Signal #1 – The Marine Corps HPAC: Elevating performance from program to priority
The Marine Corps stood up the HPAC for a reason. It’s not just another meeting or working group, it’s a signal that human performance is being elevated from a set of supporting programs to something more strategic.
By pulling in decision-makers from across commands to align efforts in fitness, nutrition, sleep, recovery, and tech integration, the Corps is building the scaffolding for actionable, sustained progress.
That matters.
In a space that can become siloed or chaotically decentralized, this kind of structure gives room for coordination and clarity. It creates the potential for cross-domain alignment, not just across PT and injury prevention, but across an entire ecosystem that affects readiness and lethality.
To me, it also shows that leadership continues to recognize what many of us in the field have been saying for years:
Human performance can’t live off to the side.
It must be baked into how we plan, how we prioritize, and how we lead. HPAC gives the Marine Corps a platform to do exactly that.

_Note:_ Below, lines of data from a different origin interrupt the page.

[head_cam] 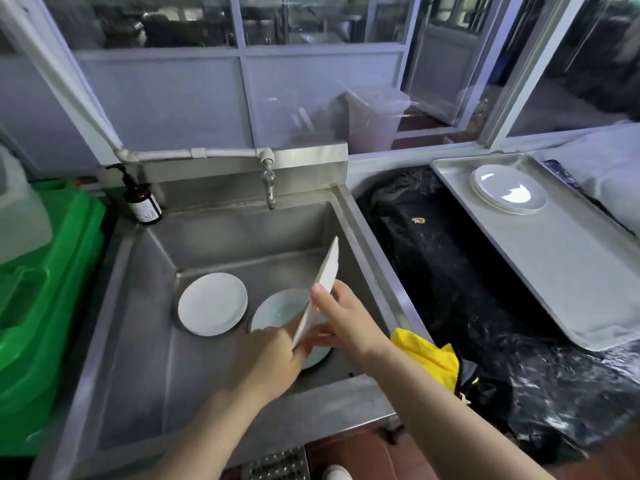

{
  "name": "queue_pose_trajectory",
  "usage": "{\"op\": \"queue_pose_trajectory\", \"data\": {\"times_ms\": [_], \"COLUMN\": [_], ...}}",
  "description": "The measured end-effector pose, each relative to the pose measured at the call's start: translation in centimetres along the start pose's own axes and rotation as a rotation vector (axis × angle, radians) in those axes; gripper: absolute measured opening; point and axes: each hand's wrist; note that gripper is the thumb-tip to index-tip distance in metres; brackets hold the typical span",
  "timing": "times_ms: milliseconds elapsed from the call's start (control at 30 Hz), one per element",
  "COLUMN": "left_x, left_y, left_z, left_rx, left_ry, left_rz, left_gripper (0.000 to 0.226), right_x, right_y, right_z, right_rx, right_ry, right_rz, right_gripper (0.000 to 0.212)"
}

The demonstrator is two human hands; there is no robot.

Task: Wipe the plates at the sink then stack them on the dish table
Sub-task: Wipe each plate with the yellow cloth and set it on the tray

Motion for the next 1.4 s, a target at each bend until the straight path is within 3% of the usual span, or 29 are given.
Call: {"op": "queue_pose_trajectory", "data": {"times_ms": [100, 233, 433, 533, 667, 733, 800, 867, 1000, 1067, 1167, 1267, 1400], "left_x": [-0.8, -0.8, -1.0, -1.4, -2.9, -3.0, -2.6, -2.0, -0.4, 0.2, 1.3, 2.6, 4.3], "left_y": [-0.1, -0.6, -0.7, -0.6, 0.9, 1.9, 2.5, 3.2, 6.9, 9.7, 13.8, 17.9, 23.3], "left_z": [-0.8, -2.0, -3.7, -6.2, -8.5, -7.2, -4.7, -2.4, 1.1, 3.0, 6.2, 9.9, 14.2], "left_rx": [-0.007, 0.101, 0.256, 0.254, 0.024, -0.105, -0.172, -0.159, -0.142, -0.122, -0.089, -0.078, -0.086], "left_ry": [0.19, 0.325, 0.464, 0.324, 0.036, -0.442, -1.066, -1.325, -1.33, -1.28, -1.201, -1.162, -1.183], "left_rz": [0.022, 0.008, 0.072, 0.137, 0.135, 0.105, -0.047, -0.224, -0.134, -0.099, -0.073, -0.109, -0.166], "left_gripper": [0.037, 0.065, 0.069, 0.064, 0.053, 0.043, 0.041, 0.046, 0.019, 0.02, 0.021, 0.022, 0.021], "right_x": [1.1, 2.5, 4.0, 3.2, 1.0, -0.5, -2.3, -4.2, -9.6, -13.5, -20.0, -26.0, -32.3], "right_y": [-0.1, -0.3, -1.0, -1.9, -3.6, -4.2, -4.3, -3.9, -2.7, -2.5, -2.6, -2.8, -2.4], "right_z": [0.1, 0.4, 1.6, 2.2, 2.4, 2.6, 2.8, 2.8, 3.0, 3.0, 3.1, 2.9, 3.4], "right_rx": [-0.058, -0.128, -0.284, -0.307, -0.361, -0.337, -0.279, -0.245, -0.13, -0.04, 0.056, 0.07, 0.028], "right_ry": [0.1, 0.259, 0.543, 0.802, 0.866, 0.869, 0.833, 0.791, 0.661, 0.333, 0.023, 0.032, 0.241], "right_rz": [-0.032, -0.105, -0.04, -0.06, -0.043, -0.013, 0.006, 0.004, 0.139, 0.234, 0.236, 0.177, 0.264], "right_gripper": [0.057, 0.076, 0.057, 0.058, 0.062, 0.062, 0.061, 0.056, 0.044, 0.021, 0.026, 0.025, 0.019]}}
Point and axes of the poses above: each hand's wrist, its own y-axis towards the middle knuckle, its own x-axis out of the palm, z = x × y, and after that the axes turned 10 degrees about -z, right-handed
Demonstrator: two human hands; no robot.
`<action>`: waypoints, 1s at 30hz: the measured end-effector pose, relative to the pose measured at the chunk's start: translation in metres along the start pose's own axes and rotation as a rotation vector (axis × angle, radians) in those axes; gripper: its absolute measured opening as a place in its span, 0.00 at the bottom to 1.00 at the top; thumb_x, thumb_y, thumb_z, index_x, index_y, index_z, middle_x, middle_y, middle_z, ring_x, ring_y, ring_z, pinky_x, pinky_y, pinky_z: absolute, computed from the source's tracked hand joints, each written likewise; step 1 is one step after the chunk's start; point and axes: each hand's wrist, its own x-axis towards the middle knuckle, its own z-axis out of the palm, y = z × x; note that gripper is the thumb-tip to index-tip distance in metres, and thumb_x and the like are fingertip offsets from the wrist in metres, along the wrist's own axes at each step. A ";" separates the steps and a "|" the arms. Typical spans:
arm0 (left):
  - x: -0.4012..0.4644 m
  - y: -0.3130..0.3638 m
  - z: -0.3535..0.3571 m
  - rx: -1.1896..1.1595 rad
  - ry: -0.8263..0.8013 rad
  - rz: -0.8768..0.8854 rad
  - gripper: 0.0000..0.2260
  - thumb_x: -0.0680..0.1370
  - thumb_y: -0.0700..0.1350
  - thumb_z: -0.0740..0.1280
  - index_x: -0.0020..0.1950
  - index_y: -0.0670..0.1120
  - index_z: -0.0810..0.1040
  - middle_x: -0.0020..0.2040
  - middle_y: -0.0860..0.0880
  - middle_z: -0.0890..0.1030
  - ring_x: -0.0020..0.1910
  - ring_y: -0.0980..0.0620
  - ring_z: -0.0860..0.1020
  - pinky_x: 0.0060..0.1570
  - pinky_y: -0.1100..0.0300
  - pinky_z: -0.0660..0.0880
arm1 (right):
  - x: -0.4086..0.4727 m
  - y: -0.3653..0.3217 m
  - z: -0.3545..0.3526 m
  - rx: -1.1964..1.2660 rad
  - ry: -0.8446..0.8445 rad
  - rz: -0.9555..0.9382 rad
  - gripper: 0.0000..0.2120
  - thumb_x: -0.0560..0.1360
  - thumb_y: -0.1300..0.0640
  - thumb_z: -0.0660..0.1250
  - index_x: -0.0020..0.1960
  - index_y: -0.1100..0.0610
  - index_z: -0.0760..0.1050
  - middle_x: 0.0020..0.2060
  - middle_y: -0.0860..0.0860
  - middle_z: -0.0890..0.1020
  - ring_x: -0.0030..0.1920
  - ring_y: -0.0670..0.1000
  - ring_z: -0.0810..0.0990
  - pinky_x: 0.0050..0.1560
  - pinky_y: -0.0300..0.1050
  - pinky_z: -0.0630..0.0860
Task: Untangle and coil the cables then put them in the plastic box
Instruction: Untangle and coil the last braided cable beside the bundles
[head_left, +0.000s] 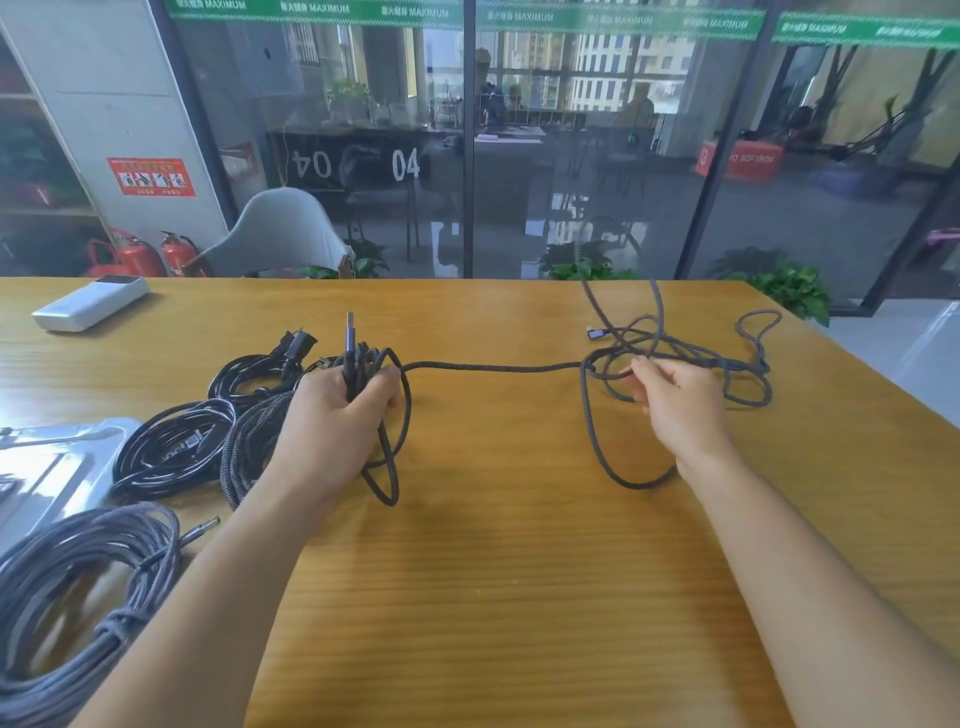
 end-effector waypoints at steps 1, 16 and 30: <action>0.000 0.000 0.000 0.001 0.000 0.000 0.16 0.84 0.48 0.66 0.38 0.45 0.74 0.28 0.49 0.63 0.26 0.52 0.59 0.26 0.60 0.60 | 0.002 0.002 -0.001 -0.018 -0.022 0.049 0.15 0.85 0.49 0.63 0.46 0.53 0.85 0.45 0.54 0.87 0.42 0.55 0.82 0.47 0.56 0.80; -0.002 0.002 0.002 -0.016 -0.083 0.010 0.16 0.83 0.48 0.67 0.36 0.45 0.73 0.29 0.47 0.62 0.28 0.49 0.58 0.29 0.58 0.58 | -0.024 -0.035 -0.036 0.129 -1.000 -0.022 0.15 0.81 0.55 0.67 0.38 0.57 0.83 0.44 0.57 0.88 0.27 0.49 0.74 0.33 0.38 0.72; -0.012 0.005 0.011 -0.012 -0.298 0.137 0.16 0.85 0.48 0.65 0.39 0.42 0.76 0.28 0.47 0.61 0.28 0.49 0.59 0.28 0.60 0.61 | -0.079 -0.056 0.035 -0.104 -0.581 -0.405 0.29 0.84 0.36 0.51 0.84 0.38 0.52 0.81 0.33 0.56 0.79 0.33 0.53 0.81 0.42 0.54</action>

Signal #2 – MCRP 7-20C.1: A doctrine-level shift toward real capability
The release of the updated Marine Corps Physical Fitness publication MCRP 7-20C.1 might not grab headlines, but it’s a big deal. It marks a clear shift in how the Marine Corps is defining and supporting physical readiness.
This isn’t just a rehash of training guidelines — it reads more as a comprehensive, systems-aware document that connects the dots between physiology, programming, instruction, and long-term capability.
What stands out is how it integrates performance science with practical application. There are references to VO₂ max, lactate threshold, muscle fiber types, foundational movement patterns (which I had a hand in developing), neuromotor training, and recovery strategies – the kind of concepts that used to be reserved for sports science journals, not military doctrine. But here, they’re laid out in a way that’s accessible and meant to be used.
Even more important is the recognition that training doesn’t happen in a vacuum. The manual calls out sleep, nutrition, injury prevention, stress, and environment as key performance drivers.
The Marine Corps is looking beyond test day and taking seriously the systems and conditions that shape a Marine’s ability to show up, hold up, and recover fast.
For those of us involved in training, program development, or designing equipment and environments, this kind of doctrinal clarity is huge. It opens the door for better alignment between what’s written, what’s resourced, and what’s actually possible on the ground.